Biotech Wins PR Coup and Bush Administration Support
The biotechnology industry reached a controversial victory when leading scientific journal Nature retreated from a study it had published in November, alleging that crops in Mexico, previously thought to be pristine, were contaminated with genetically modified organisms. Ignacio Chapela, assistant professor in the department of environmental science policy and management at the University of California at Berkeley, wrote the study.
The research was greeted with a storm of criticism from the biotech industry, particularly on the AgBioWorld message board. Two participants accused the researcher of being biased against GMOs. A columnist at the Guardian in the United Kingdom fanned the flames by accusing the GMO giant Monsanto of fabricating the message board members and orchestrating a public relations blitz through PR company The Bivings Group, in order to debunk Mr. Chapela’s research.
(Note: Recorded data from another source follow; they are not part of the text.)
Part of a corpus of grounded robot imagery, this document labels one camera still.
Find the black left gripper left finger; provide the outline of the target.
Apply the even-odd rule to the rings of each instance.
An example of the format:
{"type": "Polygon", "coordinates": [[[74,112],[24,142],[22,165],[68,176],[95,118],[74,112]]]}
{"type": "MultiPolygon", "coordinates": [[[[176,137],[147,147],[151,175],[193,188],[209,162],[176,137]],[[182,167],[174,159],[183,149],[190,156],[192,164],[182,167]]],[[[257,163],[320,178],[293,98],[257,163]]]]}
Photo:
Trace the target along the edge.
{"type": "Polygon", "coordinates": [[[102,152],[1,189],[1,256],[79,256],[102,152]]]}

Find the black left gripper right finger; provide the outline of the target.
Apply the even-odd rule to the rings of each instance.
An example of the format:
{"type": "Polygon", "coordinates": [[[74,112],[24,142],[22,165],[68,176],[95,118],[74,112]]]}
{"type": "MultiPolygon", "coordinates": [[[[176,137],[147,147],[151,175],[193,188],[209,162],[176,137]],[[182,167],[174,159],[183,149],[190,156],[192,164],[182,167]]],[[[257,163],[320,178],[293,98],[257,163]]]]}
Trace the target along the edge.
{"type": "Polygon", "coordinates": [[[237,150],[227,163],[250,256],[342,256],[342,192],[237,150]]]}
Meanwhile, the U.S. Secretary of Health and Human Services voiced his opposition to GMO labeling at the biotech industry’s premier conference underway in Toronto. “Mandatory labeling will only frighten consumers,” said Tommy Thompson during a breakfast speech Monday at the BIO 2002 conference. “Labeling implies that biotechnology products are unsafe.”
Moderator Comment: How should the debate over the
use and labeling (or not) of GMOs be resolved?